Submission Number: 560891-00273
Received: 9/7/2012 9:43:56 AM
Commenter: Matt Nelson
Organization: Maple Ridge Veterinary Clinic
Agency: Federal Trade Commission
Initiative: Request for Comments and Announcement of Workshop on Pet Medications Issues, Project No. P121201
Attachments: No Attachments
As far as online pharmacies that offer veterinary medicines at a discount price, they are able to do that because they either buy the product for cheaper (which most manufacturers say is not happening) or they get it from questionable sources. Why would I want to write a prescription to a questionable pharmacy that can sell it for LESS than what I can buy it for? That raises serious quality concerns for me! If I am to be the advocate for the pet, then I always encourage the pet owner to either look elsewhere for the medicine (and sometimes veterinary services if they persist in getting it from an unreliable source) or I will match the price even if it is what I buy it for (I won't match it if it's less than I can buy it), letting the client know I value our relationship more than anything. Having worked at a couple of clinics and being on the board of our local emergency clinic where other vets are shareholders/board members, I know my pricing markup is very standard for the industry, so I'm not any more expensive than any other vet.
Regarding the Fairness to Pet Owner's Act, I have no problem whatsoever informing the client that they can fill prescriptions anywhere, but I will then go on to tell them that these brick and mortar, as well as internet, pharmacies are just that, pharmacies. Most of these pharmacies do not have a veterinary pharmacist on staff. The differences between human and veterinary patients are immense, and human pharmacists are not trained whatsoever in the differences between humans and animals, let alone the difference between animal species! In discussing different medicines with our local pharmacists, I often times find myself explaining why there is such a difference in dosages, or even the fact that certain medications were able to be used in animals. The pharmacists' surprise at these conversations leads me to worry that if there was a medication issue, and the pet owner contacts the pharmacist instead of us, that pet owner would get a much different interaction than if they had contacted the veterinarian. With this leading to potential liability issues for me as a veterinarian, I do not feel comfortable leaving a human pharmacist as a player in the veterinarian-client-patient-relationship because their lack of veterinary knowledge is blatantly obvious. As pet's legal status changes in this country, the liablitiy issue will be huge, and I would hope that if a pharmacy were to fill veterinary prescriptions, they would be required to have a veterinary pharmacist on staff at that location!

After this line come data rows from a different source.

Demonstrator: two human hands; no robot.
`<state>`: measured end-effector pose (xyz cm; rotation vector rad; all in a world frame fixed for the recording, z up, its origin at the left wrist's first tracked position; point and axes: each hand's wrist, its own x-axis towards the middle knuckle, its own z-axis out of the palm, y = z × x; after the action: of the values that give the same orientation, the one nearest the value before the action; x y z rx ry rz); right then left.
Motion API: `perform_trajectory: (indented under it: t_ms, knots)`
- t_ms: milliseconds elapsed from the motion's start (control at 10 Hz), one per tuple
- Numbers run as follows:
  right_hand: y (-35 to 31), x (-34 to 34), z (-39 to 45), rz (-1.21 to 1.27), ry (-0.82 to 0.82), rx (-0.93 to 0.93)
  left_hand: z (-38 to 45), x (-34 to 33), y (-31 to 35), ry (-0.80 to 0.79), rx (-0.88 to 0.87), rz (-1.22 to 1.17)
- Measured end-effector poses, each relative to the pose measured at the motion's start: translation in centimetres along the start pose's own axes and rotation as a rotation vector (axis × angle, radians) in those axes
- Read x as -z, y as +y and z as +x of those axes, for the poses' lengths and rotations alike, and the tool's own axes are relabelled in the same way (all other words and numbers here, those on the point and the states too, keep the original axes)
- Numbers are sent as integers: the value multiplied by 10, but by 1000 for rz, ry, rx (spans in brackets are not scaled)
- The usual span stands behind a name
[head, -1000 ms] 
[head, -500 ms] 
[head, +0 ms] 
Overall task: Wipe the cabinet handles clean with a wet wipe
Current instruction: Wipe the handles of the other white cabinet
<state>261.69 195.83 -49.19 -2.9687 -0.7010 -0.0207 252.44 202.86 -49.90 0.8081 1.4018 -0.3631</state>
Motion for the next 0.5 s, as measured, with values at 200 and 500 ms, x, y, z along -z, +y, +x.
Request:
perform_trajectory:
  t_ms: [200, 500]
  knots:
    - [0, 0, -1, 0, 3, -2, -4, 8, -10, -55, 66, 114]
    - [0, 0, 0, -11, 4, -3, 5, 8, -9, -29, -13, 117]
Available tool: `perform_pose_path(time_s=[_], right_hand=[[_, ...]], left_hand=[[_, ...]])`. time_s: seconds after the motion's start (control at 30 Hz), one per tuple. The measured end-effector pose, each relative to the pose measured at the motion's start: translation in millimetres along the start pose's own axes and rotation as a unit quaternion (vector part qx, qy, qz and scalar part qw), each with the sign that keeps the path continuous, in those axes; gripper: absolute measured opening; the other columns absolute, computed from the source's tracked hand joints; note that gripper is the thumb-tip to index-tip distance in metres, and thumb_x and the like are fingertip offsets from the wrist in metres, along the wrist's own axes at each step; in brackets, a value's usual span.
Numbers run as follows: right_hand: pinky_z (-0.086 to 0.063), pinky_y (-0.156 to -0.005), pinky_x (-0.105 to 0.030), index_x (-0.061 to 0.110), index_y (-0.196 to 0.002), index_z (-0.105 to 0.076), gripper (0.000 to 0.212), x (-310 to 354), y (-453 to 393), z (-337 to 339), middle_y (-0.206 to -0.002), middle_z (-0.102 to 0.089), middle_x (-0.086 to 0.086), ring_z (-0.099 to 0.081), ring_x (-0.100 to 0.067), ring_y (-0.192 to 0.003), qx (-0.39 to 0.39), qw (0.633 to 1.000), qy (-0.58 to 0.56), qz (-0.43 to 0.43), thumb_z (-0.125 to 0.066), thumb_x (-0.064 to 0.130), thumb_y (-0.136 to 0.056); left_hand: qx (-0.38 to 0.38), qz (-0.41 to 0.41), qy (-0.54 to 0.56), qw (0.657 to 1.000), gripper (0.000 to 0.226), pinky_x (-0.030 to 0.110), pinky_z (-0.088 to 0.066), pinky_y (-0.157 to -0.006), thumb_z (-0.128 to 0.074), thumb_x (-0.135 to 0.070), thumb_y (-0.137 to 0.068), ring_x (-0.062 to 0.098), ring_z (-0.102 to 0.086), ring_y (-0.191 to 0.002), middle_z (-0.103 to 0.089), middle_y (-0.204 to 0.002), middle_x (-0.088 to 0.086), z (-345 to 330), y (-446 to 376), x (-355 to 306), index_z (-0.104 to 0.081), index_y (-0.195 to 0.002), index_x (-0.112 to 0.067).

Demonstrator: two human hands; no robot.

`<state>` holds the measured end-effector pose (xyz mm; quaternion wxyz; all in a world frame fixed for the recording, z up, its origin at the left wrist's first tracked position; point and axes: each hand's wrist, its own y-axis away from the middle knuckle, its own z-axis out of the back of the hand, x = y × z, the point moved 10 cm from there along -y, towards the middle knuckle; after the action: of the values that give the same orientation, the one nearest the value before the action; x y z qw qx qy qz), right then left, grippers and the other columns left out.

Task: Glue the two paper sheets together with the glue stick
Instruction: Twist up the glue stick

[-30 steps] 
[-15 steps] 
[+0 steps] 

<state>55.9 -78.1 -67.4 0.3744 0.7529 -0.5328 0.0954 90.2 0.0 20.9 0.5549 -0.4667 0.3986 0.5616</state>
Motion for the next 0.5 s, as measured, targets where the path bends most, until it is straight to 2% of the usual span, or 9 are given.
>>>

I think the requirement to write a prescription for every drug even if you fill it in house is very excessive. The time required to do so would be very detrimental in a busy practice! Time wasted equates to revenues lost, or not realized. That is also very detrimental for most veterinary practices where the revenues are not that great to begin with. I do not have a problem posting this information in a very visible location, and let the client initiate the conversation if they so choose.